Su questi temi è in atto lo scontro sia in Italia che in Europa.
E come nel mito della caverna di Platone l’uomo è vittima delle ombre dell’ apparenza.
Sono infatti spesso erronee le interpretazioni che vedono la comprensione della realtà passare attraverso le esternazioni dei politici o le etichette conclamate.
Berlusconi dopo aver assolto al suo ruolo negli anni di quella che ama chiamare la sua discesa in campo, ha invece ben compreso come fosse necessaria una ulteriore accelerazione del processo di cambiamento della realtà politica italiana.
Il discorso del predellino; l’ulteriore rafforzamento dell’impronta populistica con la dissoluzione della forma partito tradizionale nel più amplio e informe contenitore del Popolo della Libertà; la precedente promulgazione di una legge elettorale che non consentisse la scelta degli eletti, al fine di rimarcare una scelta di tipo cesaristica nella guida del suo raggruppamento politico-parlamentare annullando di fatto l’autonomia degli eletti; l’insistenza nel voler modificare la Costituzione al fine di aumentare il potere del “premier” eletto altro non sono che il riflesso di questa situazione.

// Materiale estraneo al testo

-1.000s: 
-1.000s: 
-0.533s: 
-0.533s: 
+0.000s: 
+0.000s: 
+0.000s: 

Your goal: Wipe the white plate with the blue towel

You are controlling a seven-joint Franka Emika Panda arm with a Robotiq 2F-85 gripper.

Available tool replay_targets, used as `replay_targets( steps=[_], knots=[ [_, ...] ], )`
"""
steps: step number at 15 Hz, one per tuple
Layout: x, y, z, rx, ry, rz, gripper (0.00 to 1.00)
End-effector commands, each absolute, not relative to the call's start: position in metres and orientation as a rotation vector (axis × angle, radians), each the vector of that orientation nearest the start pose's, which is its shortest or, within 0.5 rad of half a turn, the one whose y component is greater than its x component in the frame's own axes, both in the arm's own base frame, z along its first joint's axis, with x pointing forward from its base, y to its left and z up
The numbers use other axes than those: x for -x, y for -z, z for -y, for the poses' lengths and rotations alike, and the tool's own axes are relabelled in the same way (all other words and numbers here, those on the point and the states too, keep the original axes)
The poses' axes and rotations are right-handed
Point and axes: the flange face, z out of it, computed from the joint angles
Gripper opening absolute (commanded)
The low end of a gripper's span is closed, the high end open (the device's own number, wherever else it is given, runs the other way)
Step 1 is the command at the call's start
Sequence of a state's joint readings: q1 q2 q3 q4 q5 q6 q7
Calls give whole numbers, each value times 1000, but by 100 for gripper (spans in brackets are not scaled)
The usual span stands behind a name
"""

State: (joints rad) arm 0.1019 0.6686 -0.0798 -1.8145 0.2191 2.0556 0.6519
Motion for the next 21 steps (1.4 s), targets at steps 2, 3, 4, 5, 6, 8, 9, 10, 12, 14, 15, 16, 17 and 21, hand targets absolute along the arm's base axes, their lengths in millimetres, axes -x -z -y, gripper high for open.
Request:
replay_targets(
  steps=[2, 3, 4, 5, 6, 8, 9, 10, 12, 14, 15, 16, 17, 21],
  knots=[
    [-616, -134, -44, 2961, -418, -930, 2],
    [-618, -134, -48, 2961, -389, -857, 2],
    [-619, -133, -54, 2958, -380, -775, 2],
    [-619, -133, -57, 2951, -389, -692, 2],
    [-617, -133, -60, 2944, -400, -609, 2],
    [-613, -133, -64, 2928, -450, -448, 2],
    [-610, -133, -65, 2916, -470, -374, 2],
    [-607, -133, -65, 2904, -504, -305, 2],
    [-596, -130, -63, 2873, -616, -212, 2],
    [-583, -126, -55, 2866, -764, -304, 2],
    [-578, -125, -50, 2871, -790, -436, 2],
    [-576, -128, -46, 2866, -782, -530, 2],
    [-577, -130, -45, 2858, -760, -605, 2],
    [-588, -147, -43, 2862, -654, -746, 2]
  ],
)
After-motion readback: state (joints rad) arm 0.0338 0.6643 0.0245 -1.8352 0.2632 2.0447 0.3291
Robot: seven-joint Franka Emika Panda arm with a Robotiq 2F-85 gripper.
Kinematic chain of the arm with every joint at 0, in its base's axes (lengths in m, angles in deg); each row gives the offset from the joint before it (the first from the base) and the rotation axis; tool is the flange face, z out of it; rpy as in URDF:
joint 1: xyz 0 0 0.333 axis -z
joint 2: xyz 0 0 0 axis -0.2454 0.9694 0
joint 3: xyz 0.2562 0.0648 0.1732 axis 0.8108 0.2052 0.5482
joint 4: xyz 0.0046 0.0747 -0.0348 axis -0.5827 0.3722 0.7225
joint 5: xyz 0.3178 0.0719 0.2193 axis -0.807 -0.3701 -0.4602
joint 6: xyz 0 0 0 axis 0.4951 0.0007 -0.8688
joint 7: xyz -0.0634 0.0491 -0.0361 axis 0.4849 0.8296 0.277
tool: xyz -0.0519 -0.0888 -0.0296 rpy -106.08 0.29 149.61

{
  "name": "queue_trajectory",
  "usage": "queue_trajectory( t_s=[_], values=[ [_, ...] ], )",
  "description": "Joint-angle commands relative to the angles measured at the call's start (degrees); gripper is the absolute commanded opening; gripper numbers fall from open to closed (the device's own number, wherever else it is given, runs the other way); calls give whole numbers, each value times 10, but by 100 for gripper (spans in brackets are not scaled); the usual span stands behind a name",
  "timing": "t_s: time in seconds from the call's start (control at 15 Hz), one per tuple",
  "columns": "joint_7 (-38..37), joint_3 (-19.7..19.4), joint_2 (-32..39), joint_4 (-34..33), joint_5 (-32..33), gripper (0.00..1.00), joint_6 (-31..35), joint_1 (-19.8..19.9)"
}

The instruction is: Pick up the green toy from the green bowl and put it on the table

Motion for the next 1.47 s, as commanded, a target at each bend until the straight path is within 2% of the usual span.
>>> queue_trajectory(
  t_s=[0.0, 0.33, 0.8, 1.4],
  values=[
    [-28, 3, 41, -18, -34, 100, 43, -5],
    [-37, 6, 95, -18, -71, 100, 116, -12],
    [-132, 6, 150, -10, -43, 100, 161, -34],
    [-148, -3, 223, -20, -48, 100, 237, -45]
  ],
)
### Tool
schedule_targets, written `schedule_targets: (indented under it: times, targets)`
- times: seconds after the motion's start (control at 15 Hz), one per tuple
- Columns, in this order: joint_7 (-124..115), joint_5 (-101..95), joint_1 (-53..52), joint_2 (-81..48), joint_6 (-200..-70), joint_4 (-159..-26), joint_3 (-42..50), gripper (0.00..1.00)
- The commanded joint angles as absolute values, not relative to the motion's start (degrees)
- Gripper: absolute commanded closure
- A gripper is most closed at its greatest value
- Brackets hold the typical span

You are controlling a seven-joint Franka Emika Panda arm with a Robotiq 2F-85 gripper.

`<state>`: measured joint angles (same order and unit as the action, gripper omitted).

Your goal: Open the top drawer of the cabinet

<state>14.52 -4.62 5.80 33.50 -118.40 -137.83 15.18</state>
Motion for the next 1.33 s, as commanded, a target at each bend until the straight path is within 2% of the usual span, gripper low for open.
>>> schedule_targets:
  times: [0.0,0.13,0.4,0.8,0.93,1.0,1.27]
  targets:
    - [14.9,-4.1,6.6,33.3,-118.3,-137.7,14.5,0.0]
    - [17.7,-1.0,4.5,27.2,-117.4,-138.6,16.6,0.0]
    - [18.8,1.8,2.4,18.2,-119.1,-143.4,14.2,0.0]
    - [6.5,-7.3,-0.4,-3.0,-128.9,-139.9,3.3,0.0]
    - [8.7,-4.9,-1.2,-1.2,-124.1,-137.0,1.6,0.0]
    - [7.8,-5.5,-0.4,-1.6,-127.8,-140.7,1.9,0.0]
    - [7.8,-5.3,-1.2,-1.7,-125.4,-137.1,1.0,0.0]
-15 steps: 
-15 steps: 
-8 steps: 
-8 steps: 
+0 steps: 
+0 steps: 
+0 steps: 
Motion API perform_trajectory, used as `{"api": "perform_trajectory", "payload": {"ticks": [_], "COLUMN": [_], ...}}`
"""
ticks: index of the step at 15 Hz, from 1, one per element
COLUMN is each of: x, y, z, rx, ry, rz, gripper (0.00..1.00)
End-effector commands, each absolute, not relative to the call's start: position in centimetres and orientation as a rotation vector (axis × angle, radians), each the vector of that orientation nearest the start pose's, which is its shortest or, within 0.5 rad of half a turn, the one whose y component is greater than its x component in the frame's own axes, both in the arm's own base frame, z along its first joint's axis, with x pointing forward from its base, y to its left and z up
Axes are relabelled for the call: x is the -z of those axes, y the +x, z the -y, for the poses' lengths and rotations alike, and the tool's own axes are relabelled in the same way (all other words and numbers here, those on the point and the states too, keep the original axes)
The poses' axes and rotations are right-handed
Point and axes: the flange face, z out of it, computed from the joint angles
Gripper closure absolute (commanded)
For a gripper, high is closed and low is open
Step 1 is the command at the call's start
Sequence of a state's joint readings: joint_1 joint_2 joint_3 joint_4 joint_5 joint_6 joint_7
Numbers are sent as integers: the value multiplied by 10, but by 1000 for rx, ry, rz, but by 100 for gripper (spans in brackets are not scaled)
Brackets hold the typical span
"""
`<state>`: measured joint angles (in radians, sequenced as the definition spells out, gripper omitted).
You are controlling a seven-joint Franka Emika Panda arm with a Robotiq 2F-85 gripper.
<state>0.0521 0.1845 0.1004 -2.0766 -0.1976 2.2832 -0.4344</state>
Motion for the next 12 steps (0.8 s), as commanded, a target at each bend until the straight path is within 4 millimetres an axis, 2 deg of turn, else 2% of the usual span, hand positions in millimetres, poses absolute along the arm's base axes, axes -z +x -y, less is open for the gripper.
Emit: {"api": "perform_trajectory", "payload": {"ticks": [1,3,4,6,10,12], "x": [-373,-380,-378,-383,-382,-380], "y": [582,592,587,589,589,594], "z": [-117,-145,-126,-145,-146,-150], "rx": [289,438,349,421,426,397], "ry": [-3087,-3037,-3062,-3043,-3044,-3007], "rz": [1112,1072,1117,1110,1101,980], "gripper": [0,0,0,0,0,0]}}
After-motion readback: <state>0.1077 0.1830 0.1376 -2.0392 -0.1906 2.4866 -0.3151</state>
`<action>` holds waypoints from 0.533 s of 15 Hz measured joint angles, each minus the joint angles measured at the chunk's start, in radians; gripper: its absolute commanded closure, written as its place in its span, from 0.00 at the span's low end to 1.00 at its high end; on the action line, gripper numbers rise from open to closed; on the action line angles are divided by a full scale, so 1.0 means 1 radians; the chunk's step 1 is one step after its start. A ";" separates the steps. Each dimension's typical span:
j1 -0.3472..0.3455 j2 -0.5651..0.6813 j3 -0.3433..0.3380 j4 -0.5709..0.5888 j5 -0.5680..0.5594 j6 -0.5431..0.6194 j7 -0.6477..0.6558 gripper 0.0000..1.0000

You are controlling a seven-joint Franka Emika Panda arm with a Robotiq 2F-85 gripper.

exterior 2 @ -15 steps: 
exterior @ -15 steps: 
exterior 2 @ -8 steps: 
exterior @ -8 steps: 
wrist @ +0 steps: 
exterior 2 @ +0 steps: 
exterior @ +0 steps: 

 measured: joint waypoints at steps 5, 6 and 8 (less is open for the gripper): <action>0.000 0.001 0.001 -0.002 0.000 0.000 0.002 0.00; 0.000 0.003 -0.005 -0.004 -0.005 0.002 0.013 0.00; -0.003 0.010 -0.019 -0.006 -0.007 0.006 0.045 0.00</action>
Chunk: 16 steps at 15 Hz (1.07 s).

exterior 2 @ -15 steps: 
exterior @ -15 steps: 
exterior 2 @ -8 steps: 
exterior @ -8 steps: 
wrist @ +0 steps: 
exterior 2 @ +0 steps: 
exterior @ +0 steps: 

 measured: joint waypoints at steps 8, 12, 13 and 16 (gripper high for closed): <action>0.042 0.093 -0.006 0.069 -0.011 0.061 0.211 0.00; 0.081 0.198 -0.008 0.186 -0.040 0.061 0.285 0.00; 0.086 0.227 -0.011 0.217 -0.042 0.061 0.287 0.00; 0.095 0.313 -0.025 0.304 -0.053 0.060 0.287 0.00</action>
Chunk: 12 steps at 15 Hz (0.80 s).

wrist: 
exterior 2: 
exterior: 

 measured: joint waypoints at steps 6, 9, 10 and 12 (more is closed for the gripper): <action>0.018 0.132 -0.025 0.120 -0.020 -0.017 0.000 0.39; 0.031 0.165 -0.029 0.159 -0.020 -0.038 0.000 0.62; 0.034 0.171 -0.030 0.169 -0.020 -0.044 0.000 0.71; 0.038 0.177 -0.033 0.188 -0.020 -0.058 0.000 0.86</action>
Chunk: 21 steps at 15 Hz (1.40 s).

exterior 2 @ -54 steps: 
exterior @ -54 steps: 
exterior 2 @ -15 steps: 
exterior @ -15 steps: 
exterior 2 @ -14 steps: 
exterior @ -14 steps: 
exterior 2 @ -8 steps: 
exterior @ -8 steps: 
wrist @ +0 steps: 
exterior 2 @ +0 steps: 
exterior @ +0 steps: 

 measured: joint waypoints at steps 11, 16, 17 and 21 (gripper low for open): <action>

Piaccia o non piaccia a nemici ed alleati presunti, Berlusconi ha scelto la strada del cesarismo di spengleriana memoria, non è un caso che non manchi mai di rimarcare la sua amicizia con Putin, perché quello è il modello, ed anche in Europa le ultime riforme dell’agibilità politica della commissione vanno in questa direzione.
Gli ultimi mesi di continue polemiche interne, le oggettive difficoltà di governo sia sul piano sociale ed economico sia sul piano istituzionale, con i continui scontri con tutti gli altri organi istituzionali, ne hanno probabilmente ancor di piùrafforzato le convinzioni.
Molto hanno contribuito gli oppositori, molto Berlusconi ha volontariamente soffiato sul fuoco. Di fatto dopo ieri il pranzo è servito. Quelle macchie di sangue, l’esser definitivamente e mediaticamente la vittima dell’odio dei nemici, gli hanno fornito il pretesto e le ragioni per spingere definitivamente sull’acceleratore.
Vedremo chi sarà in grado di accomodarsi alla sua tavola.
Di certo da ieri per gli avversari l’agibilità politica si è di molto ristretta. Il caso non esiste: il 12 dicembre era l’anniversario di Piazza Fontana, quarant’anni dopo sono cambiati gli scenari, difficile supporre però che siano cambiate le strategie di indirizzo della società.